Would you wear clothes made of muscle fibers? Would you use them to tie your shoes or even as a belt? It may seem a little strange, but if those fibers can withstand more energy before breaking than cotton, silk, nylon, or even Kevlar, then why not?
Don't worry, they are muscle fibers produced without harming a single animal.
The researchers of the McKelvey School of Engineering at Washington University in St. Louis have developed a synthetic chemistry approach to polymerize proteins within engineered microbes. This allowed the microbes to produce a high molecular weight muscle protein, la titina, which was then transformed into muscle fibers.
The research has been published in the journal Nature Communications.
Muscle fibers born from bacteria and ready to wear
The production of these muscle fibers can be inexpensive and scalable. It could allow for many applications that people had previously thought of, but with natural fibers. Now, these applications can come to fruition without the need for real animal tissues.
Fuzhong zhang, Department of Energy, Environmental and Chemical Engineering, Washington University.
I'm looking for the titina (sorry, I had to make this reference as a boomer)
The synthetic muscle protein produced in Zhang's laboratory, as mentioned, is the titina. Titin is one of the three main protein components of muscle fibers. What makes it special is the size of its molecules. It is practically the largest known protein in nature.
Scientists have long been trying to design materials with muscle-like properties, primarily for robotics.
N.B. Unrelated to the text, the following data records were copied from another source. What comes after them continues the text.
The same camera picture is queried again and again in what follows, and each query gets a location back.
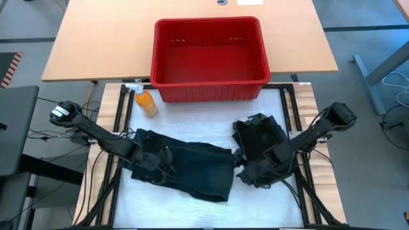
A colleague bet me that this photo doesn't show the light wooden desk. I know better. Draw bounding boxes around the light wooden desk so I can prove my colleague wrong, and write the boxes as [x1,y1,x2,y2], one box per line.
[41,0,339,83]

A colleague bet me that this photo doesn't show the grey metal desk leg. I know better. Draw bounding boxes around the grey metal desk leg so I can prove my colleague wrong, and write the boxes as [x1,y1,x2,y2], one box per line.
[352,40,409,116]

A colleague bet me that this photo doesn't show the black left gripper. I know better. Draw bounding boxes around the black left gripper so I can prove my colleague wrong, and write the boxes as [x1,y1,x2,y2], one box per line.
[135,146,176,178]

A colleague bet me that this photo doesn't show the white floor cable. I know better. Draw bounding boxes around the white floor cable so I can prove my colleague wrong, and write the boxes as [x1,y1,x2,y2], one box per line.
[382,70,409,108]

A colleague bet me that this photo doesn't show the black aluminium table frame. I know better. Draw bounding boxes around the black aluminium table frame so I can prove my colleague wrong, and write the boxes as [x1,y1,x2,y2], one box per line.
[72,82,348,230]

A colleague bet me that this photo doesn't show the dark denim jeans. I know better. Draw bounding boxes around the dark denim jeans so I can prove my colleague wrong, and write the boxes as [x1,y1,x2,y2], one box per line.
[123,128,236,203]

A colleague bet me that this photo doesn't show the yellow cable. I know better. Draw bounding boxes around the yellow cable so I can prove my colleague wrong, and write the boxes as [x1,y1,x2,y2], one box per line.
[84,81,96,118]

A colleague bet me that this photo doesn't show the dark grey office chair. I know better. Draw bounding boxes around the dark grey office chair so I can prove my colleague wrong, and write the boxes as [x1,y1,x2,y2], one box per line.
[0,84,84,230]

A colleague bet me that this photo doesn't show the black floor cable bundle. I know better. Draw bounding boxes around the black floor cable bundle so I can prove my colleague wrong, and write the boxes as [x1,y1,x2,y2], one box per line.
[27,95,102,145]

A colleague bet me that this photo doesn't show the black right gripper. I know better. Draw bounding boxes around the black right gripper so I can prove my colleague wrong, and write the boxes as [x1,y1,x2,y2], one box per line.
[234,148,284,189]

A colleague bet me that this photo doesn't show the orange spray bottle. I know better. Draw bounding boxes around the orange spray bottle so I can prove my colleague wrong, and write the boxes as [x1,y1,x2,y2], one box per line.
[125,83,159,119]

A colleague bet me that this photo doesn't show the black trousers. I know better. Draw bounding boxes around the black trousers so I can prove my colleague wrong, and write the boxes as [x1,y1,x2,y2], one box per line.
[232,112,288,162]

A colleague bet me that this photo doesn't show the red plastic laundry basket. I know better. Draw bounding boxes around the red plastic laundry basket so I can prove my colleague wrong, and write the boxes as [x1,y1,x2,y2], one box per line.
[150,15,272,104]
By creating synthetic muscle from microbes we may have hit the mark.
The research team engineered the microbes to piece together smaller segments of the protein into ultra-high molecular weight polymers of around two megadaltons in size, about 50 times the size of an average bacterium. They then used a wet spinning process to convert the proteins into muscle fibers about ten microns in diameter, or one-tenth the thickness of a human hair.
The analysis of the fibers obtained
Working with collaborators Young Shin Jun e Sinan Keten, Zhang then analyzed the structure of these muscle fibers to identify the molecular mechanisms that enable their unique combination of factors. Exceptional strength, damping capacity, ability to dissipate mechanical energy as heat and more.
Possible applications for microbial muscle fibers? Aside from elegant clothing or protective armor (these fibers are stronger than Kevlar, the material used in bulletproof vests), this material also has many potential biomedical applications. Since it is almost identical to the proteins found in muscle tissue, it is presumably biocompatible and could therefore be a great material for sutures, tissue engineering and whatnot.